WORK ITEM – Each line from the one holding "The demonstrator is" to the end of the data below must be output verbatim, with no other lines.

PROVIDED DATA –

________________________________________

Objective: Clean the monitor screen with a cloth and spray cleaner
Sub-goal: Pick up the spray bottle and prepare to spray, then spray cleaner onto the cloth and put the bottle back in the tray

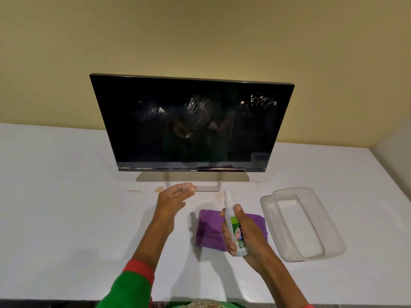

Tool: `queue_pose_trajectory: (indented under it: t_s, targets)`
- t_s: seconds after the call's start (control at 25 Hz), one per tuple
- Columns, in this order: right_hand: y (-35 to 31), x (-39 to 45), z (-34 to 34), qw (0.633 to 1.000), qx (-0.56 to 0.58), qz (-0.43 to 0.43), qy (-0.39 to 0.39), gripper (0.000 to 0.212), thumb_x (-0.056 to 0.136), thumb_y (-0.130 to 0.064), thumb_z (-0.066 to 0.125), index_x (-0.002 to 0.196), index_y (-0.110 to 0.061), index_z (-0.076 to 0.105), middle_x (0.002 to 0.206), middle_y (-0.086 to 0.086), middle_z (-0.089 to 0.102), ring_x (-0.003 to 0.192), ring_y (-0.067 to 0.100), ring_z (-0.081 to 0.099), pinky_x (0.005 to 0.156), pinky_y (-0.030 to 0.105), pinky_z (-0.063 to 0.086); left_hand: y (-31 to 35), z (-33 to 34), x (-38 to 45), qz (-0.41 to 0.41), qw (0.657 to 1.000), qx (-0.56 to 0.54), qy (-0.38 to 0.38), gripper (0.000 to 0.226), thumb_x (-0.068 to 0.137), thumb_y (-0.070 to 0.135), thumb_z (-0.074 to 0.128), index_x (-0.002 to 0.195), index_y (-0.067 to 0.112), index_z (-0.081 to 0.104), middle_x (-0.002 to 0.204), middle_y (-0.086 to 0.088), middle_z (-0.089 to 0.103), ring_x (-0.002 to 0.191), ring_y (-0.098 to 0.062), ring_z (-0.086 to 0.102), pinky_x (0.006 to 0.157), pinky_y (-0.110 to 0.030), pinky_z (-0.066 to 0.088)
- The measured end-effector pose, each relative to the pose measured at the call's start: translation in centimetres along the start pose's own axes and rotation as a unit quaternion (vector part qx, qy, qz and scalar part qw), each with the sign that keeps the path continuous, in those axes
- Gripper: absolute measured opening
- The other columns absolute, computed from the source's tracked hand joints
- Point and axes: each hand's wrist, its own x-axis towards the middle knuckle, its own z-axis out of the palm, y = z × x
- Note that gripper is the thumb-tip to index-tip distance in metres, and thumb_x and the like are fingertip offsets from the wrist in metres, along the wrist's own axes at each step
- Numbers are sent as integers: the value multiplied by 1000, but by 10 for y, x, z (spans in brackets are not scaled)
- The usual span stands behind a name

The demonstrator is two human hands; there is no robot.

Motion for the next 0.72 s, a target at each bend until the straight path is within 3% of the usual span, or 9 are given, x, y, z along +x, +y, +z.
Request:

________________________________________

THE COMPLETED TASK –
The demonstrator is two human hands; there is no robot.

Motion for the next 0.72 s, a target at each bend until the straight path is within 3% of the usual span, or 9 are given, x, y, z along +x, +y, +z.
Request:

Nothing else is required to finish the exercise.